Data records
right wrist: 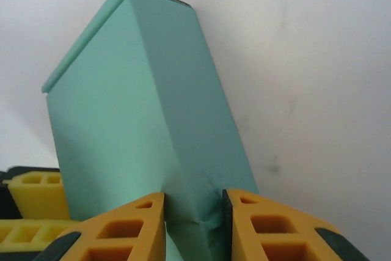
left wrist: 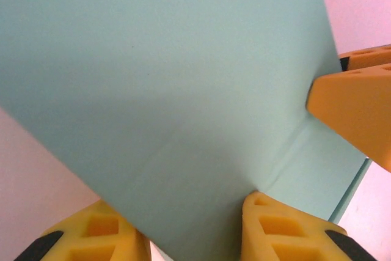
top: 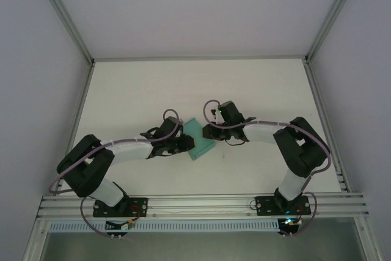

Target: Assemble paper box

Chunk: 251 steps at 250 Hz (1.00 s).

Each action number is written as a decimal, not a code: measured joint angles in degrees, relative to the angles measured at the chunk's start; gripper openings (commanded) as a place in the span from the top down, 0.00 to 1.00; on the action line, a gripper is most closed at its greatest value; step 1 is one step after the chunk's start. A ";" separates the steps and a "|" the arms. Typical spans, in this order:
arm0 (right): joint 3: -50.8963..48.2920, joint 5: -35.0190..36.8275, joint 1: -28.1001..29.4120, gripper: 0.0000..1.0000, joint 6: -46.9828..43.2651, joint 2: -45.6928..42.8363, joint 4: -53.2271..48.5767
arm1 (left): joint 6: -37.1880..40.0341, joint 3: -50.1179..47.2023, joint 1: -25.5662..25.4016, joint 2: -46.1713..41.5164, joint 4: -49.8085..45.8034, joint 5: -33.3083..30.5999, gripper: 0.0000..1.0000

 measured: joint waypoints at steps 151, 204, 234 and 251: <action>10.78 17.77 4.55 0.93 -5.31 -0.37 -20.92 | 7.15 6.08 -1.03 0.85 -6.80 -6.38 0.54; 11.32 16.61 6.12 0.92 -4.85 -0.09 -22.05 | 6.95 6.43 -1.36 -1.62 -12.24 -5.81 0.23; 11.32 14.75 6.88 0.93 -4.59 0.04 -22.03 | 5.86 4.79 -1.84 -4.90 -13.55 -3.85 0.12; 11.26 13.75 7.06 0.93 -4.59 0.11 -22.01 | 5.35 3.17 -1.95 -6.93 -13.42 -2.80 0.19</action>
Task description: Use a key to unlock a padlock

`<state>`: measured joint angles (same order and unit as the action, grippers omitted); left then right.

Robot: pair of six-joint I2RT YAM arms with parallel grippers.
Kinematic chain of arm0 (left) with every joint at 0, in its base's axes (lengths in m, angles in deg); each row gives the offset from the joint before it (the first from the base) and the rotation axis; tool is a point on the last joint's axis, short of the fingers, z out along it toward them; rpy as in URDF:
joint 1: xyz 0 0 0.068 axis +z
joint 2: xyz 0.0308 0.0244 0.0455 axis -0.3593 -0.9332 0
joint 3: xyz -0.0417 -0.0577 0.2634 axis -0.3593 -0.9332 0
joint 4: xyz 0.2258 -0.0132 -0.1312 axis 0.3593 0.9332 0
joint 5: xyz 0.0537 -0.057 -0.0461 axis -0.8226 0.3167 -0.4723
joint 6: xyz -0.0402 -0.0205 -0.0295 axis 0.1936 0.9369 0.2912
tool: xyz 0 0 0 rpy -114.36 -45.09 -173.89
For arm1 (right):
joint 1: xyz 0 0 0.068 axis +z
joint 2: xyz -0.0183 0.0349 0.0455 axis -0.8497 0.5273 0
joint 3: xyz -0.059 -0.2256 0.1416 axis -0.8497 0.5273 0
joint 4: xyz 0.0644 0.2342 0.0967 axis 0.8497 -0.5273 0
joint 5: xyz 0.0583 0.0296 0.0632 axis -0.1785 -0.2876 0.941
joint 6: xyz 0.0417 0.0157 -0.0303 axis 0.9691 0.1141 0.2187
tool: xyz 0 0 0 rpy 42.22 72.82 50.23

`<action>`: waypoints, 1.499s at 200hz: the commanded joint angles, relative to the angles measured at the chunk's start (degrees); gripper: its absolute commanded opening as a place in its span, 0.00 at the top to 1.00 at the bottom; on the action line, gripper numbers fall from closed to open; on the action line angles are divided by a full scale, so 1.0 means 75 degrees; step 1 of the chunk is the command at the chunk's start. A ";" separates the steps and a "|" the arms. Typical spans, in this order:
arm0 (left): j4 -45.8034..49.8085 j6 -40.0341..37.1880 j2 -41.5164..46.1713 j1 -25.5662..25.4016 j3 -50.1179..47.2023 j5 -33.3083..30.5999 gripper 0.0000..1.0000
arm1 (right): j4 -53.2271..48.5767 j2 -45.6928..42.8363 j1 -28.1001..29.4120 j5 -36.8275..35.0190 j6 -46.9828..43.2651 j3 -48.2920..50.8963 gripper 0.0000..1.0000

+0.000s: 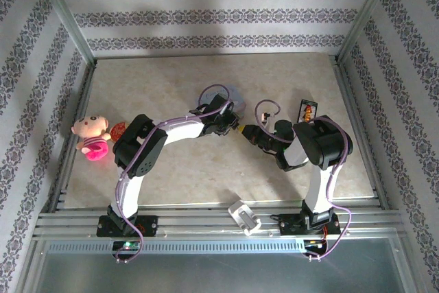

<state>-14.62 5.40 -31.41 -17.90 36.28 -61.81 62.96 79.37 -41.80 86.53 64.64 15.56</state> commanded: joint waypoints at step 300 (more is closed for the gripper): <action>-0.0841 -0.0054 0.0652 -0.0360 -0.1066 0.1128 0.61 | 0.0725 0.0349 -0.0520 0.0216 0.5939 -0.0177 1.00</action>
<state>-23.65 5.07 -29.05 -17.81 30.44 -60.41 65.50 80.64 -44.94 92.39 109.60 15.32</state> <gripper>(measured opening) 0.337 0.041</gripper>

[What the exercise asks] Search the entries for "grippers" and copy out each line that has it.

[Solution]
`<state>`: measured joint angles (same order and unit as the action, grippers omitted); left then right.
Robot: pair of six-joint I2RT YAM arms with parallel grippers.

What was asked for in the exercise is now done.